We don't in India have a culture like America does of Congressmen holding town halls in their constituencies. Nor do we have a culture of calling up our MP/MLA and pressuring them to vote a certain way on an issue. Also parties would most certainly issue a whip when this issue comes up.

How are we supposed to get this passed?. They were saying it took 15 years to get a draft of the RTI bill and then pass it. How long do we need to wait for even a weak ass lokpal bill to pass?

I am sure I can trawl through Ambedkar's speeches and writings and come up with something that talks about the responsibilities of the elected representatives. Something that the current lot (and those before them) have failed to discharge. Would it then break the contract that Ambedkar talks about, of not resorting to Satyagraha and civil disobediance?. Isn't there responsibility on both sides - the elected and electing?. Haven't the elected failed to hold up their end of the bargain for decades now? If you think they have held up their end, then there is nothing to talk about I am afraid.

Rajagopal

Space Bar said...

S: It is, isn't it?

Rajagopal: Listening has to happen from all sides - the govt. must listen when people say the bill they have tabled is weak; but so also must Anna et al. listen when people say their version of the lok pal has huge problems.

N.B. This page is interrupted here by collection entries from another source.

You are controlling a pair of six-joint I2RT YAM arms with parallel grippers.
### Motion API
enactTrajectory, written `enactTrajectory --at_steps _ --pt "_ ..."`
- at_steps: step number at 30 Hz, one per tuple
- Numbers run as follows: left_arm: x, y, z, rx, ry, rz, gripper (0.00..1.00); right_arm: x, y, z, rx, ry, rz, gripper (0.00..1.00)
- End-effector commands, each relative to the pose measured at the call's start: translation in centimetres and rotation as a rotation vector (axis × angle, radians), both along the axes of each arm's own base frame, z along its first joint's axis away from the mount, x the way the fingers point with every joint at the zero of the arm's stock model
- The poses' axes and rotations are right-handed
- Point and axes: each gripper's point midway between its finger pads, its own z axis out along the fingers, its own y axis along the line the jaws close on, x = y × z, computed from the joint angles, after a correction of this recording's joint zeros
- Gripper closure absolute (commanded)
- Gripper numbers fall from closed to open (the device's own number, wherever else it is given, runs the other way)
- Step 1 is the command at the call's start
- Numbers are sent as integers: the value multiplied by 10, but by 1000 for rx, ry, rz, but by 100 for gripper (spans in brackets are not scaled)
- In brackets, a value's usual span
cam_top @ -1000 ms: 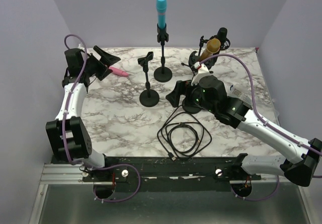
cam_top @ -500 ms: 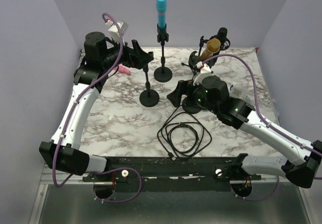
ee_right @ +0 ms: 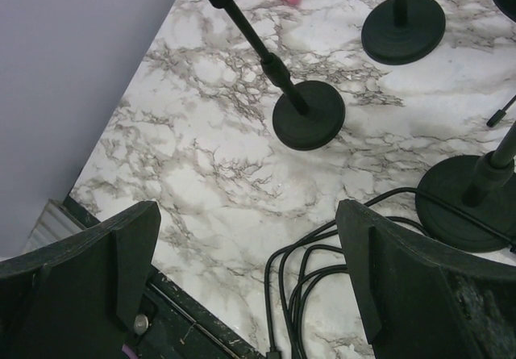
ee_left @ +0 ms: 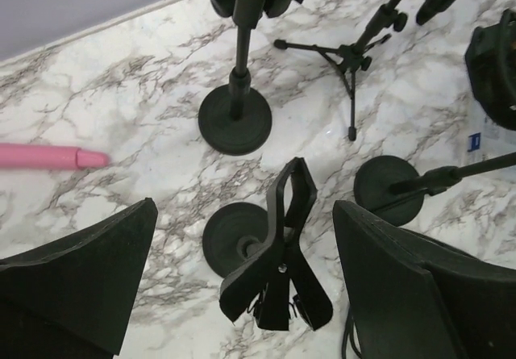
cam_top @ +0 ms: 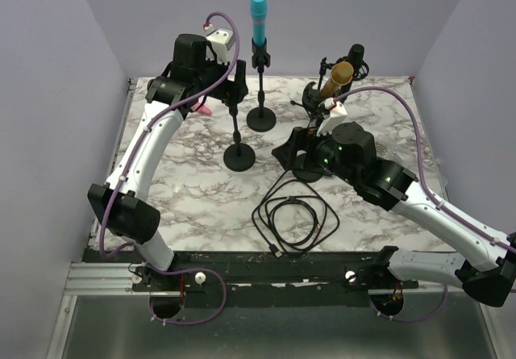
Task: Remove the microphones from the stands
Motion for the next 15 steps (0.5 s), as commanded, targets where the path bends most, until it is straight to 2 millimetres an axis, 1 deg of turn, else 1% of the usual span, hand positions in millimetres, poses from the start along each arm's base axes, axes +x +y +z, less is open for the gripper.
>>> enactTrajectory --at_steps 1,3,5,8,9,11,12,14,15 --pt "3 8 -14 106 28 39 10 0 -5 -7 -34 8 -19 0" --pt "5 7 -21 124 38 44 16 0 -6 -7 -32 6 -21 0" --pt "6 7 -27 147 47 52 25 0 -6 -6 -33 4 -22 0" --pt "6 10 -34 175 65 74 48 0 -7 -6 -36 4 -24 0" --pt "6 13 -35 185 67 88 53 0 -7 -6 -36 5 -24 0" --pt "3 17 -33 199 64 108 67 0 -7 -6 -36 4 -23 0" --pt "2 19 -32 203 63 113 71 0 -7 -5 -35 4 -22 0" --pt "-4 21 -26 205 54 120 81 0 -7 -5 -33 3 -22 0" --pt "-6 27 -22 214 47 148 88 0 -6 -6 -34 5 -20 0"
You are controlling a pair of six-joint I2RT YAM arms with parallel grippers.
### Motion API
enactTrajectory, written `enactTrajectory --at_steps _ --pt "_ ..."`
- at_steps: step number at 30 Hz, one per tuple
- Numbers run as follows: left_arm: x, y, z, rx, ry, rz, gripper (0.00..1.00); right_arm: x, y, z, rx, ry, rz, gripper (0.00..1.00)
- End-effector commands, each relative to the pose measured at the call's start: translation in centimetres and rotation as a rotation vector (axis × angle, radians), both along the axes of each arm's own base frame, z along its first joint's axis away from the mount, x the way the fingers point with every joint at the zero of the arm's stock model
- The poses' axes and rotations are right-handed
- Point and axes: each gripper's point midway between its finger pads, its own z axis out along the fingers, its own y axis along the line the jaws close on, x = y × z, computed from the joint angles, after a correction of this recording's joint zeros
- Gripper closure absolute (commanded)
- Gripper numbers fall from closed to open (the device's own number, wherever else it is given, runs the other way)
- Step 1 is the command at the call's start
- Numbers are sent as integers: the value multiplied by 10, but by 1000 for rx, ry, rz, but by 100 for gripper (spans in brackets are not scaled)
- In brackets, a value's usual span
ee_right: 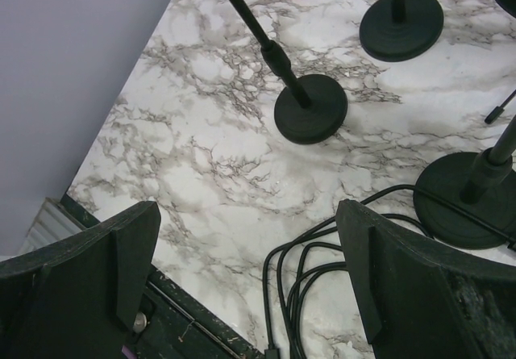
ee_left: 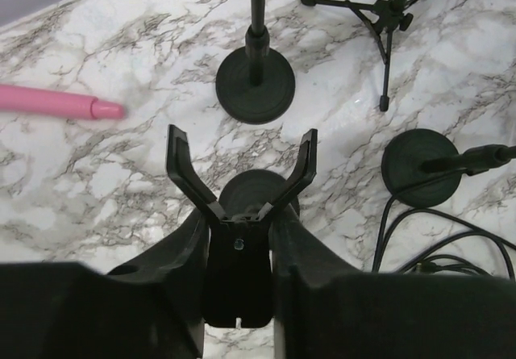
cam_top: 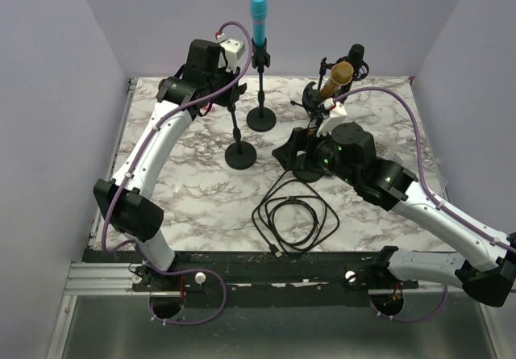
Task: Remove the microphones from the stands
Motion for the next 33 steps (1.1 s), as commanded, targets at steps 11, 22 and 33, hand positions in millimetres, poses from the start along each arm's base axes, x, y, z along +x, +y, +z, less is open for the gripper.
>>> enactTrajectory --at_steps 11,22,33 --pt "-59 143 34 256 -94 617 100 -3 -2 -6 -16 1 3 0" --pt "-136 275 6 177 -6 1064 100 -11 7 -12 -11 18 74 0" --pt "-201 333 5 183 -72 1334 100 -19 22 -20 -27 56 163 0"
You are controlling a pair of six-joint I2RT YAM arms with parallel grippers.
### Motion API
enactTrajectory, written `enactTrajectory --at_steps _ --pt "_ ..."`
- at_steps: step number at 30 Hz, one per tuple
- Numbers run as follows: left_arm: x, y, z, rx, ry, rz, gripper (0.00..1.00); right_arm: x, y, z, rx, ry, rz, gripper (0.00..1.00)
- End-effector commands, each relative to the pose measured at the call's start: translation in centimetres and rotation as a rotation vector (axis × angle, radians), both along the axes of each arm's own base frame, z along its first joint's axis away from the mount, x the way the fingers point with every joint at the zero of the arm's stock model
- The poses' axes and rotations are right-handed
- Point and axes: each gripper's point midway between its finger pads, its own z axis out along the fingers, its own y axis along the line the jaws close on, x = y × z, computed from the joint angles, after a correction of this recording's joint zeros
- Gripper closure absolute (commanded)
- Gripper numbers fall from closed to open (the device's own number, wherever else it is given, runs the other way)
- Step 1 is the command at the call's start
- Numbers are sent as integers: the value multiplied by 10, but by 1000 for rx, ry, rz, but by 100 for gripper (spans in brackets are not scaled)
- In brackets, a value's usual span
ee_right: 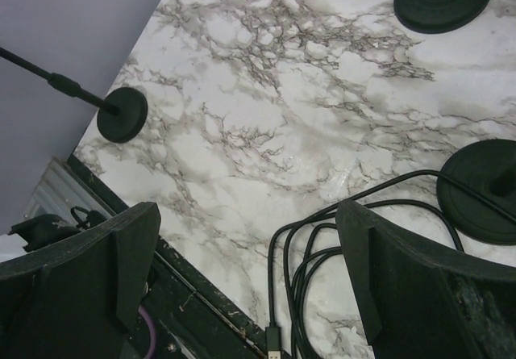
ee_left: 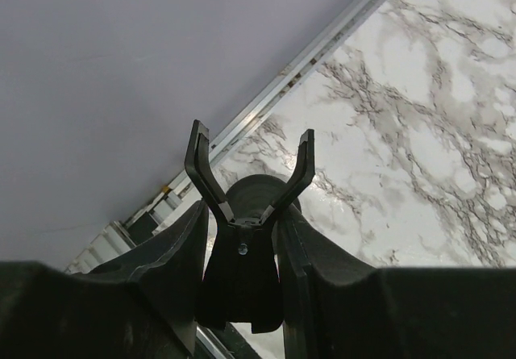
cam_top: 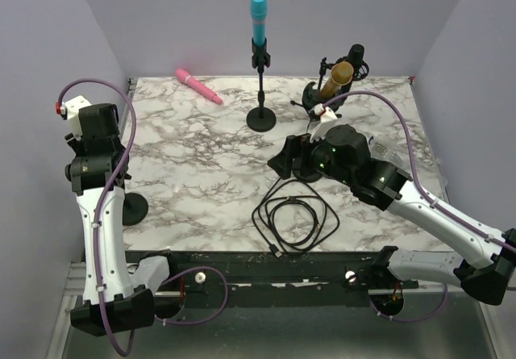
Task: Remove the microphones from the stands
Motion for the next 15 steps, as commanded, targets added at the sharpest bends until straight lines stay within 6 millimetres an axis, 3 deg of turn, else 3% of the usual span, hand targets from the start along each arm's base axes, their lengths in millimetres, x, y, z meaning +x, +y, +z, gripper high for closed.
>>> enactTrajectory --at_steps 1,6,7,10,15 --pt "-18 20 10 46 -47 115 100 -8 13 -2 -7 23 78 0" --pt "-18 19 7 40 -76 108 100 -8 11 -3 -14 32 69 0" --pt "-18 19 9 40 -78 106 96 -7 10 -2 -13 31 61 0" --pt "-16 16 15 32 -107 87 44 -5 6 0 -15 24 38 0" --pt "-20 13 32 32 -164 78 14 -1 -3 1 -46 15 -3 0"
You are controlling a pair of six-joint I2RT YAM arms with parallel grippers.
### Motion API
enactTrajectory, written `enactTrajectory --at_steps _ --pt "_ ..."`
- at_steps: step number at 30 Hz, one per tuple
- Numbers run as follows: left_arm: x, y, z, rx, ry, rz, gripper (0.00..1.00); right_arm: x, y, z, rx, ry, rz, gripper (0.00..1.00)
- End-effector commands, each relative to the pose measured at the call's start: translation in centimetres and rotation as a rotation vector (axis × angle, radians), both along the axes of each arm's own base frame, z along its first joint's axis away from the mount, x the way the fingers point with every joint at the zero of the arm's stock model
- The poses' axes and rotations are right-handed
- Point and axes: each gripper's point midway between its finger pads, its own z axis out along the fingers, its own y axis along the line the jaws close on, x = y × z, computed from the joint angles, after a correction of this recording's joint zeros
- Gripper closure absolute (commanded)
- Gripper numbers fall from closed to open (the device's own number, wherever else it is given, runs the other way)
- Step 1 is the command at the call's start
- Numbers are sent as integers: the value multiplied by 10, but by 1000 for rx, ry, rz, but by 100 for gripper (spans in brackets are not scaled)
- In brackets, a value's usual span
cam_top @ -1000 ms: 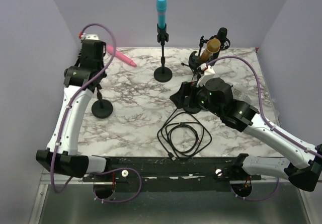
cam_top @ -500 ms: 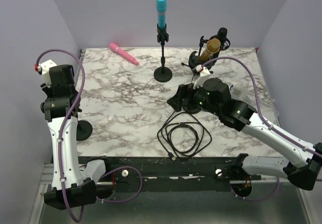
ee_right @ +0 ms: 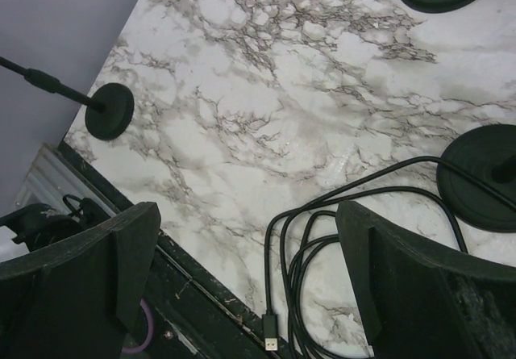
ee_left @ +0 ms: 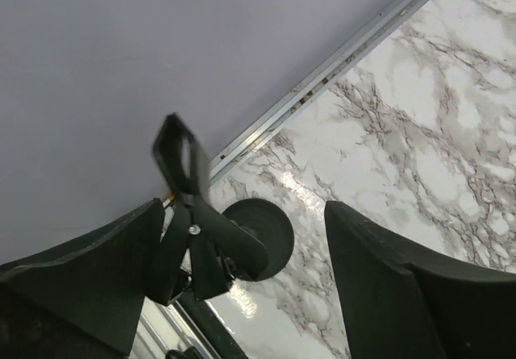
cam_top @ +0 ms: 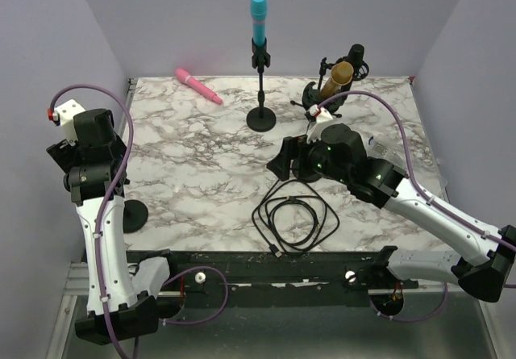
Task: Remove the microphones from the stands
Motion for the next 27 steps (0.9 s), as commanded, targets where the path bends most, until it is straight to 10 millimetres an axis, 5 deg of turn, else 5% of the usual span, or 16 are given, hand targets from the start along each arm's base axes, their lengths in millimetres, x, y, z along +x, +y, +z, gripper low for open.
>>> enactTrajectory --at_steps 1,6,11,21,27 --pt "-5 -3 31 12 -122 -9 10 3 -11 15 -20 -30 -43 0" --pt "-2 -19 59 -12 -222 -106 2 7 -15 16 -52 -37 -68 0" --pt "-7 -16 59 5 -242 -85 2 10 -17 15 -73 -32 -82 0" --pt "6 -17 44 -4 -251 -101 51 18 -3 -1 -122 -2 -54 0" --pt "6 -13 41 4 -241 -81 56 20 3 -6 -123 4 -43 0"
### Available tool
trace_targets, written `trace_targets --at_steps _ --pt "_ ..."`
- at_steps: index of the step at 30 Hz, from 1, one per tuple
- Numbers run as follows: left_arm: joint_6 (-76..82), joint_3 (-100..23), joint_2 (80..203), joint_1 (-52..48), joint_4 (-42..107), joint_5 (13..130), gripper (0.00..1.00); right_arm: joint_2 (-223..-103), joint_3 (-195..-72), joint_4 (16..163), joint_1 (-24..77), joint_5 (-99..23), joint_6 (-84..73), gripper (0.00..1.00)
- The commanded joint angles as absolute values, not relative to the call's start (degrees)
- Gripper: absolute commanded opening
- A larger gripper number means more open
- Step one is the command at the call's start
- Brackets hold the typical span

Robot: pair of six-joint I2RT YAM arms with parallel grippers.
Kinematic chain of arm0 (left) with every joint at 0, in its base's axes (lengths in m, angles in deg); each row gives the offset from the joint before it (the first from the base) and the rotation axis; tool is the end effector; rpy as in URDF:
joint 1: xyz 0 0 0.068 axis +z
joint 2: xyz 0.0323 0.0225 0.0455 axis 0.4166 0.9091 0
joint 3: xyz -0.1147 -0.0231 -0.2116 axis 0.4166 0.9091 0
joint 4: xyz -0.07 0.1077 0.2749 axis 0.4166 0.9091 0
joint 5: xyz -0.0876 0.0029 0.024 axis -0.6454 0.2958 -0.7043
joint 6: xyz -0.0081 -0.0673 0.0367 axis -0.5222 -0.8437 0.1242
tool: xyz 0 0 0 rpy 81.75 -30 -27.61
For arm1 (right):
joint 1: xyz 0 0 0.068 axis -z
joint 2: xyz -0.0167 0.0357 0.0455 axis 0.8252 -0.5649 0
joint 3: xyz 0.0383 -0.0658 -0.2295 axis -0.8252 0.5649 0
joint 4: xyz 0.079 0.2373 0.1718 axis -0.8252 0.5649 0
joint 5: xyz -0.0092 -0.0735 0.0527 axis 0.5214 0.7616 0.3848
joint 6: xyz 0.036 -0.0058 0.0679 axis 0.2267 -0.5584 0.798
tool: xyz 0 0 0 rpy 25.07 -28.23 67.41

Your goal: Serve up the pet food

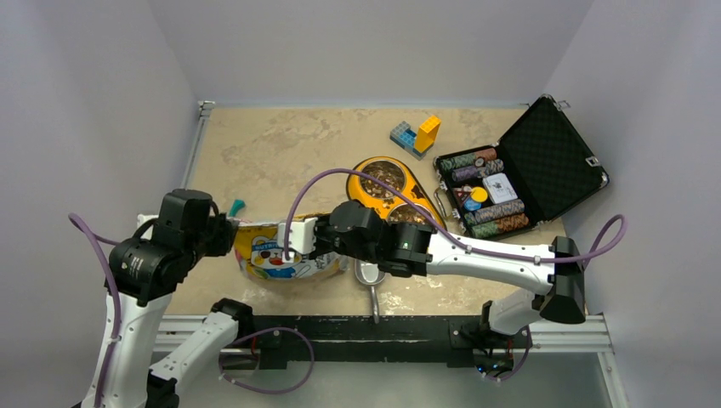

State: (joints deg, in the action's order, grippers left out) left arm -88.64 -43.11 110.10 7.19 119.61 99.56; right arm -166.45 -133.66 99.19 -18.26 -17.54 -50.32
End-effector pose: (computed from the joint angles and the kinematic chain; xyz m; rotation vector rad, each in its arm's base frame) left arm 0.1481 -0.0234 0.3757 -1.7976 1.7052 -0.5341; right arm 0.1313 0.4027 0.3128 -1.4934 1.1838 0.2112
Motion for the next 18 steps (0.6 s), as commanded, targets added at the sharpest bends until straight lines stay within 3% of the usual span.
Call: trace_targets --at_steps 1,7,9,11,18 --pt "-87.22 -42.17 107.85 7.83 117.23 109.22 0.14 -160.60 -133.05 101.16 -17.11 -13.85 -49.14 0.00" --pt "-86.69 -42.41 109.29 7.83 116.32 110.40 0.19 -160.21 -134.59 102.16 -17.61 -15.06 -50.39 0.00" --pt "-85.86 -42.63 109.50 7.83 115.86 111.00 0.13 -160.16 -135.17 102.73 -17.69 -15.10 -50.65 0.00" --pt "-85.00 -42.82 109.44 7.83 115.19 111.59 0.00 -159.93 -135.32 102.88 -17.76 -15.03 -50.70 0.00" --pt "-88.37 -48.06 111.51 7.83 123.46 113.22 0.00 -159.07 -134.00 102.16 -17.71 -14.10 -50.61 0.00"
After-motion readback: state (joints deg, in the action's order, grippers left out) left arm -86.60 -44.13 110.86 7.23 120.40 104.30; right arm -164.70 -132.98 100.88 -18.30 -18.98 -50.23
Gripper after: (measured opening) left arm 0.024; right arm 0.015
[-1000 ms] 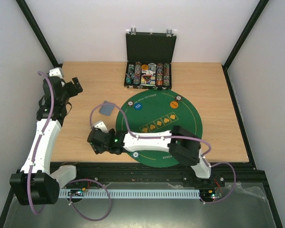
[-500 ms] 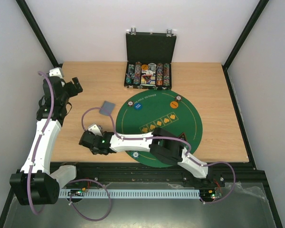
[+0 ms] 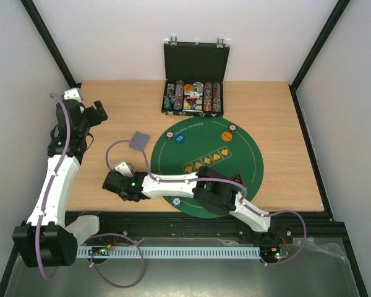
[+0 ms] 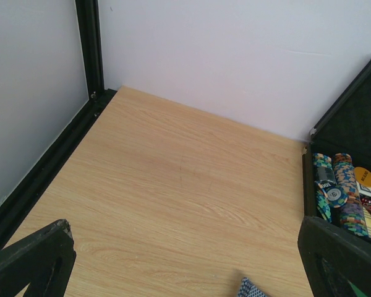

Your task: Distribute texas hold em gaming equipment

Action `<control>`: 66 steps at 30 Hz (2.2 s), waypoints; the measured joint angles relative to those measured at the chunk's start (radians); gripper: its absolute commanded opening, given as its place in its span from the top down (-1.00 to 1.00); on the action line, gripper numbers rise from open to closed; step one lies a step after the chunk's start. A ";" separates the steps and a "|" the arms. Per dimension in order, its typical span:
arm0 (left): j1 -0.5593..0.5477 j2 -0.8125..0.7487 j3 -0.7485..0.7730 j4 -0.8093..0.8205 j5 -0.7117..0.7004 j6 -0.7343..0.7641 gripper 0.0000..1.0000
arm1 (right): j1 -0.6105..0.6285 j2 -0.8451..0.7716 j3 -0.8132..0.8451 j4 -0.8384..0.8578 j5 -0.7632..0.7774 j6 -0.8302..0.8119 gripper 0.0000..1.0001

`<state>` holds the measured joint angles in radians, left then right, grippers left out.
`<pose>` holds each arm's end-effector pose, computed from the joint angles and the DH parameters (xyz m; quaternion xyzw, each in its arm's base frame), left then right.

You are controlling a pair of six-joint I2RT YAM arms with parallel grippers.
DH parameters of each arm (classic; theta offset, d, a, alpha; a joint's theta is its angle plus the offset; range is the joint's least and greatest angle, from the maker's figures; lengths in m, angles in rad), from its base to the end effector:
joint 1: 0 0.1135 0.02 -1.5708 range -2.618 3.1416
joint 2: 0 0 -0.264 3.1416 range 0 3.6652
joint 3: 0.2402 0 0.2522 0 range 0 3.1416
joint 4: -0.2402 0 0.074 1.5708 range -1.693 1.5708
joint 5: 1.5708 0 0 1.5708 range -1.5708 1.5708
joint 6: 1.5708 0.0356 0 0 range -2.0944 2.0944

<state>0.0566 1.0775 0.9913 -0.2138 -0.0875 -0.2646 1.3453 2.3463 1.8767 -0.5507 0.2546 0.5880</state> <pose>0.2482 0.0172 0.3524 -0.1542 0.7896 -0.0265 0.5934 0.1221 0.4923 0.1522 -0.3208 0.8997 0.1525 0.2537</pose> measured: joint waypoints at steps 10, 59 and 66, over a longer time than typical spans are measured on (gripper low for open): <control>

More than ever, their responsibility to take on board opinions of those who dissent, when they have first invoked it in the first place, is crucial.

I will shortly post (after checking for permissions etc.) Aruna Roy and the NCPRI's proposals for the Lokpal Bill. There is an email to which people can send their suggestions/ideas/objections. I have yet to see the people around Anna who are doing the drafting take on board anybody else's opinion than their own.

Let there be no mistake about Ambedkar's speech: he asks that all three arms of govt take their responisbilities seriously and says that the constitution is only as good as those who uphold it.

And yes, they have failed.

But I am not convinced that the only solution is to completely distrust the entire constitutional process. Even those who have drafted the Jan Lokpal Bill are products of the same process they now vilify.

Why must this become the one thing or the other? Why, especially when there is such a groundswell of popular feeling and all things are possible, can the core group of Anna's team, not take on board serious objections to their framing of the bill?

km said...

I was surprised to see the Bhakti reference in the speech. I had naively assumed the whole religion bullcrap entered Indian politics only in the 1960s.

(BTW, many of your links are going to your blog URL.)

Space Bar said...

km: oh yikes! i didn't actually put any other links except those in my introductory remarks. how did so many appear?!